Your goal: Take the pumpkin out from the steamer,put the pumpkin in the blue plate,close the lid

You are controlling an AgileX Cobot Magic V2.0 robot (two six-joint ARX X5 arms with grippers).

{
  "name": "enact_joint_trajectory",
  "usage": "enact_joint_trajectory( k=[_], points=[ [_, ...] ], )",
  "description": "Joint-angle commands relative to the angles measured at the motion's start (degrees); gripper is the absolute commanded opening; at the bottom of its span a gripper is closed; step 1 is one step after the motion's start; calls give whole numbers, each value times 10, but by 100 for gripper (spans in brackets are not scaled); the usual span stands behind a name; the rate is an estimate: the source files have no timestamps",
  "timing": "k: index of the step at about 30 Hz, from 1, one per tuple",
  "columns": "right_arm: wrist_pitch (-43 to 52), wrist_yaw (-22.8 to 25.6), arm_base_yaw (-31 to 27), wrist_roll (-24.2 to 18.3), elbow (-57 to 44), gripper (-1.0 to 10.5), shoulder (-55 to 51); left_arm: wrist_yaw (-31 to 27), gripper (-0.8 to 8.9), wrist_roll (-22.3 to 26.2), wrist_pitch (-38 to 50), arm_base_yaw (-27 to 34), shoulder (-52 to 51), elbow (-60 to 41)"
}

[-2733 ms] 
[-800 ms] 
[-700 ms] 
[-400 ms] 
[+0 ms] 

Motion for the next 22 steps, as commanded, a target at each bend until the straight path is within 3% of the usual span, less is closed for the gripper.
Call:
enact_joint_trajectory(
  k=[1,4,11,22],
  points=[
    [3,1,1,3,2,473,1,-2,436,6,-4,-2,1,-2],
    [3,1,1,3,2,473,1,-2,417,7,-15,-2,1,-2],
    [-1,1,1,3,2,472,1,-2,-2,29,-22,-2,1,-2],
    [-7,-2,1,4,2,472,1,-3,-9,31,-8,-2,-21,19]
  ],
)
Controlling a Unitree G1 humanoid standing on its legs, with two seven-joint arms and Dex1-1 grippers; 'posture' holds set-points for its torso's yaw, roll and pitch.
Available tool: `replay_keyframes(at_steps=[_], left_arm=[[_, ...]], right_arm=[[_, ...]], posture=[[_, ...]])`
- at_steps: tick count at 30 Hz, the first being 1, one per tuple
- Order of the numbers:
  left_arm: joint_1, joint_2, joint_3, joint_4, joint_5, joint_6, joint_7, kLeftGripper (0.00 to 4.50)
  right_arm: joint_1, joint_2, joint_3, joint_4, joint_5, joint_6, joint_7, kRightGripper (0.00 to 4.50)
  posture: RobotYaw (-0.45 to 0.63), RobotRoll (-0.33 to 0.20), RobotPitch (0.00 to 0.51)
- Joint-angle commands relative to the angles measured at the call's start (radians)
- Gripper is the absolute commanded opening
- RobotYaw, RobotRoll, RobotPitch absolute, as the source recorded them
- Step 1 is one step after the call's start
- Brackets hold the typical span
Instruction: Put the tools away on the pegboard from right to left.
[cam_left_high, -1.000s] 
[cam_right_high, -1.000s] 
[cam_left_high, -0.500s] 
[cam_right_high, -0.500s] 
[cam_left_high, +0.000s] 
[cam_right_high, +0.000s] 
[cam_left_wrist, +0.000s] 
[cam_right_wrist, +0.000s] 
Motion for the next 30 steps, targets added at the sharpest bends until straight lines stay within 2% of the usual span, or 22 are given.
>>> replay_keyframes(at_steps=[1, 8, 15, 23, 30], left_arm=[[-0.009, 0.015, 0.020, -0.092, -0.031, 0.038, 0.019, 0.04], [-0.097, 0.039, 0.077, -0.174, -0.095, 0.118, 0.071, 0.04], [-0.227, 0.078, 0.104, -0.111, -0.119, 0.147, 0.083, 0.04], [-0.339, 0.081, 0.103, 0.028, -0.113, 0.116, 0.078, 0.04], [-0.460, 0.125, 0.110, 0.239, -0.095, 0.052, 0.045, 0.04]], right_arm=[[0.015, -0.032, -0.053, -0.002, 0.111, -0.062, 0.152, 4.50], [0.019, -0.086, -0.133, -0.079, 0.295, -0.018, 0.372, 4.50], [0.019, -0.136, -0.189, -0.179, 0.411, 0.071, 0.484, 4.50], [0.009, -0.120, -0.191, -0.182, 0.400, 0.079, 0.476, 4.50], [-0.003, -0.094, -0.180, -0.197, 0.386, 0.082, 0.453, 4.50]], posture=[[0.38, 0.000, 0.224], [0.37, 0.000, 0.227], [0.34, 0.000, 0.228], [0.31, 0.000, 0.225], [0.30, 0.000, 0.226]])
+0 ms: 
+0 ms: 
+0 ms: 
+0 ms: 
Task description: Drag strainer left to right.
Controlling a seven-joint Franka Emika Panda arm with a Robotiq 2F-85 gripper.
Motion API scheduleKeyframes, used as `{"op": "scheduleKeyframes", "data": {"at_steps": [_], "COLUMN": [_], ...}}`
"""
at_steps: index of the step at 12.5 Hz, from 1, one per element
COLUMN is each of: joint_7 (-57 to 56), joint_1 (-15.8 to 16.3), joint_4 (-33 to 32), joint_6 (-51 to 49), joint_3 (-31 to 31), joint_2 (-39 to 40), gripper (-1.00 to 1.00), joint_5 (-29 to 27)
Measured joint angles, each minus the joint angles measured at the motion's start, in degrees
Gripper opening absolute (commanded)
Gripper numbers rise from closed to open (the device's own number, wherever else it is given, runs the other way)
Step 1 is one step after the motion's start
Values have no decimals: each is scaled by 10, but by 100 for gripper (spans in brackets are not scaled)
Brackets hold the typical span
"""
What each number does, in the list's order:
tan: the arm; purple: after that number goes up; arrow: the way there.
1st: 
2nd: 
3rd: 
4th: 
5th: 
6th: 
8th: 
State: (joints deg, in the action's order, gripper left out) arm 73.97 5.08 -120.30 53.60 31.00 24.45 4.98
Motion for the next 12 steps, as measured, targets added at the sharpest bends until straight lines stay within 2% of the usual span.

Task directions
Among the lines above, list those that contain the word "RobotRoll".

Answer space
  posture: RobotYaw (-0.45 to 0.63), RobotRoll (-0.33 to 0.20), RobotPitch (0.00 to 0.51)
- RobotYaw, RobotRoll, RobotPitch absolute, as the source recorded them

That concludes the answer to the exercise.